*Task description*
Exact copies of all the entries are needed.

###

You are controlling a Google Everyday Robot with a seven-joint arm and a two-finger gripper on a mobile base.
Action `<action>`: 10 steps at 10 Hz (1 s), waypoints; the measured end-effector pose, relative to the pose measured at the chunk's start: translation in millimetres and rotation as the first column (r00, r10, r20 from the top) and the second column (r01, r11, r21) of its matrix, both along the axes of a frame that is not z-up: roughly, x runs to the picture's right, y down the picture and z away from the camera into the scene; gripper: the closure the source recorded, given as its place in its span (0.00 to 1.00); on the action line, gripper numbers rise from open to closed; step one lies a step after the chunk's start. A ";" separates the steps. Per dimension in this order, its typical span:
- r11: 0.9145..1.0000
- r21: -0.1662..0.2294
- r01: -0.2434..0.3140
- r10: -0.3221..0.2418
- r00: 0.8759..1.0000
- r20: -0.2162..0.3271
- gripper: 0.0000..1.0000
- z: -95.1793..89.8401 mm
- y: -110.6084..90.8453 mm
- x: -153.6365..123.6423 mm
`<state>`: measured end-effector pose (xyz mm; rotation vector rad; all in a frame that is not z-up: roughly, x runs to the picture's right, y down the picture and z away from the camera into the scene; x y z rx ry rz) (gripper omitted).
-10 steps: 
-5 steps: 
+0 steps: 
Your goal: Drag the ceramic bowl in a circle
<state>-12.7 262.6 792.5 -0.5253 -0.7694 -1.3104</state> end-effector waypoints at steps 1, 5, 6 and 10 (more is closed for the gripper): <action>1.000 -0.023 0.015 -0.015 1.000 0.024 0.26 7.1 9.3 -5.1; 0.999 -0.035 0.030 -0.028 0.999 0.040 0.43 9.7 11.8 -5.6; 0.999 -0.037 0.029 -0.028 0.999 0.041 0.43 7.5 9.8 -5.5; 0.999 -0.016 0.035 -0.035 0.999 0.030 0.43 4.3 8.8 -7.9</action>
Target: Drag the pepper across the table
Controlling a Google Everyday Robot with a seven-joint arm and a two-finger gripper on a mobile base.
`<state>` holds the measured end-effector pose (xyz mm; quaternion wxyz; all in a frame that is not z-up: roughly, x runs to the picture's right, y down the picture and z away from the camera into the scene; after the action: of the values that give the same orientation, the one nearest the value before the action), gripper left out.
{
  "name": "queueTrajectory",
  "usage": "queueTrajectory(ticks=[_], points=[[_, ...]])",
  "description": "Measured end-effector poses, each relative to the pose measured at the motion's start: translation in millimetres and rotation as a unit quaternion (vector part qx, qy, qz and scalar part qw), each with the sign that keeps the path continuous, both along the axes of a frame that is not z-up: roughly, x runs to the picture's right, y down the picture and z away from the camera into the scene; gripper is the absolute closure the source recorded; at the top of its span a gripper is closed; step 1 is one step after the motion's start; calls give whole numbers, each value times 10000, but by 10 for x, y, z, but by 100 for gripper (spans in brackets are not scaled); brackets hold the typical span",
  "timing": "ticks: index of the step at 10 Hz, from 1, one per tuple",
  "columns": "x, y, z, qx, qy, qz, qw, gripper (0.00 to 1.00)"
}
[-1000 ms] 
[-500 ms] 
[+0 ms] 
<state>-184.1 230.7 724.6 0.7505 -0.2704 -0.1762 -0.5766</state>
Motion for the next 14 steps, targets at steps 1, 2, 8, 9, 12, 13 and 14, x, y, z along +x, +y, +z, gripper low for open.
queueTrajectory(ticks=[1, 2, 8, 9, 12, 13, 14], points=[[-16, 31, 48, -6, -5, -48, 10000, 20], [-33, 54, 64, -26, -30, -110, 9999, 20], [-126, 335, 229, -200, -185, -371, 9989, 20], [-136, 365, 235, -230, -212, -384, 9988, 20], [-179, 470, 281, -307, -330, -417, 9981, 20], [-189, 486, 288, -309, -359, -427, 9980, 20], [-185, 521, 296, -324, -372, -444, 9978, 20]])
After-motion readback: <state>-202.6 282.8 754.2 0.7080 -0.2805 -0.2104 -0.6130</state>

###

*Written solution*
You are controlling a Google Everyday Robot with a seven-joint arm and a two-finger gripper on a mobile base.
Action `<action>`: 10 steps at 10 Hz (1 s), waypoints; the measured end-effector pose, relative to the pose measured at the chunk's start: translation in millimetres and rotation as the first column (r00, r10, r20 from the top) and the second column (r01, r11, r21) of its matrix, both along the axes of a frame that is not z-up: roughly, x runs to the picture's right, y down the picture and z away from the camera into the scene; gripper: the closure the source recorded, given as its place in its span (0.00 to 1.00); on the action line, gripper numbers rise from open to closed; step one lies a step after the chunk's start. A ";" separates the steps. Per dimension in this order, its typical span:
- r11: 0.9145..1.0000
- r21: -0.1662..0.2294
- r01: -0.2434..0.3140
- r10: -0.3221..0.2418
- r00: 0.8759..1.0000
- r20: -0.2162..0.3271
- gripper: 0.0000..1.0000
- z: -95.1793..89.8401 mm
- y: -110.6084..90.8453 mm
- x: -153.6365..123.6423 mm
`<state>`: measured end-effector pose (xyz mm; rotation vector rad; all in a frame that is not z-up: roughly, x runs to the picture's right, y down the picture and z away from the camera into the scene; x y z rx ry rz) (gripper omitted).
-10 steps: 
-5 steps: 
+0 steps: 
Your goal: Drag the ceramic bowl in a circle
<state>-12.7 262.6 792.5 -0.5253 -0.7694 -1.3104</state> end-effector waypoints at steps 1, 5, 6 and 10 (more is closed for the gripper): <action>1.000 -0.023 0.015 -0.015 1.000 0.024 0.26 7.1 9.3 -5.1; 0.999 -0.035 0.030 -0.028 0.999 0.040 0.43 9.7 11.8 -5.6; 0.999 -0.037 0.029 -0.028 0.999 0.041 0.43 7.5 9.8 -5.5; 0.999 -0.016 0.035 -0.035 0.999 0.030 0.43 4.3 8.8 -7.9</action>
Target: Drag the pepper across the table
Controlling a Google Everyday Robot with a seven-joint arm and a two-finger gripper on a mobile base.
`<state>` holds the measured end-effector pose (xyz mm; quaternion wxyz; all in a frame that is not z-up: roughly, x runs to the picture's right, y down the picture and z away from the camera into the scene; after the action: of the values that give the same orientation, the one nearest the value before the action), gripper left out.
{
  "name": "queueTrajectory",
  "usage": "queueTrajectory(ticks=[_], points=[[_, ...]])",
  "description": "Measured end-effector poses, each relative to the pose measured at the motion's start: translation in millimetres and rotation as a unit quaternion (vector part qx, qy, qz and scalar part qw), each with the sign that keeps the path continuous, both along the axes of a frame that is not z-up: roughly, x runs to the picture's right, y down the picture and z away from the camera into the scene; gripper is the absolute closure the source recorded; at the top of its span a gripper is closed; step 1 is one step after the motion's start; calls give whole numbers, each value times 10000, but by 10 for x, y, z, but by 100 for gripper (spans in brackets are not scaled); brackets hold the typical span",
  "timing": "ticks: index of the step at 10 Hz, from 1, one per tuple",
  "columns": "x, y, z, qx, qy, qz, qw, gripper (0.00 to 1.00)"
}
[-1000 ms] 
[-500 ms] 
[+0 ms] 
<state>-184.1 230.7 724.6 0.7505 -0.2704 -0.1762 -0.5766</state>
Motion for the next 14 steps, targets at steps 1, 2, 8, 9, 12, 13 and 14, x, y, z along +x, +y, +z, gripper low for open.
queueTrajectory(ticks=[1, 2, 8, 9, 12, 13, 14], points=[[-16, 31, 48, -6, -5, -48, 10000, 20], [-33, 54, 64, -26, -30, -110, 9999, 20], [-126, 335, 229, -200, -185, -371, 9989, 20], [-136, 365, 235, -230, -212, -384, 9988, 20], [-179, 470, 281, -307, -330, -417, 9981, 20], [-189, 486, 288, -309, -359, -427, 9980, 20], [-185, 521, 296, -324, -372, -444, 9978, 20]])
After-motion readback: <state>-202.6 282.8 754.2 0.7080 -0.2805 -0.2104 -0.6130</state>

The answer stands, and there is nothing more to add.